WORK TO COMPLETE -
Reproduce without change the lines in the material below that run from the one with "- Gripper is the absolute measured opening" to the end, and nothing more.

GIVEN MATERIAL -
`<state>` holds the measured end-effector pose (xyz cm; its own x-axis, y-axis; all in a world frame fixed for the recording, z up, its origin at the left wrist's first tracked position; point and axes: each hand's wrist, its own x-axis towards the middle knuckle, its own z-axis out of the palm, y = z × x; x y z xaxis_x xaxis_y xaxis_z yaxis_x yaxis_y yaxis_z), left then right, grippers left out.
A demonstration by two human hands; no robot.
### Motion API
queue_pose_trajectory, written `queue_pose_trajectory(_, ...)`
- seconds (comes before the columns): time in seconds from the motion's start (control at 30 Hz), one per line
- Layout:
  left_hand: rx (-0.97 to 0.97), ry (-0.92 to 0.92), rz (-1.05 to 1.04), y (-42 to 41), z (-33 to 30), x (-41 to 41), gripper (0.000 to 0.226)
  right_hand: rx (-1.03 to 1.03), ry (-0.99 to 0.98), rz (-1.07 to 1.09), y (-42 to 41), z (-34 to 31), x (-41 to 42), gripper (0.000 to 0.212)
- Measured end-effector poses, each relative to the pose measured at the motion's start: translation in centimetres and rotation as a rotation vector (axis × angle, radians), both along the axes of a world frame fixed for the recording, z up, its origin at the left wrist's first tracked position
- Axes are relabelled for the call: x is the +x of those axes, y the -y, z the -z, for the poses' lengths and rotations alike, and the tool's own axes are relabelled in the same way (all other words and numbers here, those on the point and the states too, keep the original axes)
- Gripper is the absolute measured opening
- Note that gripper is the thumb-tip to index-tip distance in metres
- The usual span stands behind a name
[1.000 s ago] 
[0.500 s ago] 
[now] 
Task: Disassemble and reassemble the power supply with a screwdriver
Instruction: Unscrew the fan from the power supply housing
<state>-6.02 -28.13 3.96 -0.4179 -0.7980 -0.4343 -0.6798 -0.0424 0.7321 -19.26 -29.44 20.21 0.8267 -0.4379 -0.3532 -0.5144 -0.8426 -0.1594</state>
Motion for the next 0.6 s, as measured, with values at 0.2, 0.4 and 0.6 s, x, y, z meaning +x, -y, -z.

EXERCISE SOLUTION -
- Gripper is the absolute measured opening
- Note that gripper is the thumb-tip to index-tip distance in metres
- The usual span stands behind a name
[1.000 s ago] 
[0.500 s ago] 
[now] 
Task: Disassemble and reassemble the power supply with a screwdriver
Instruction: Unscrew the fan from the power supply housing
<state>-6.02 -28.13 3.96 -0.4179 -0.7980 -0.4343 -0.6798 -0.0424 0.7321 -19.26 -29.44 20.21 0.8267 -0.4379 -0.3532 -0.5144 -0.8426 -0.1594</state>
Motion for the next 0.6 s, as measured, with values at 0.2, 0.4 and 0.6 s, x, y, z meaning +x, -y, -z.

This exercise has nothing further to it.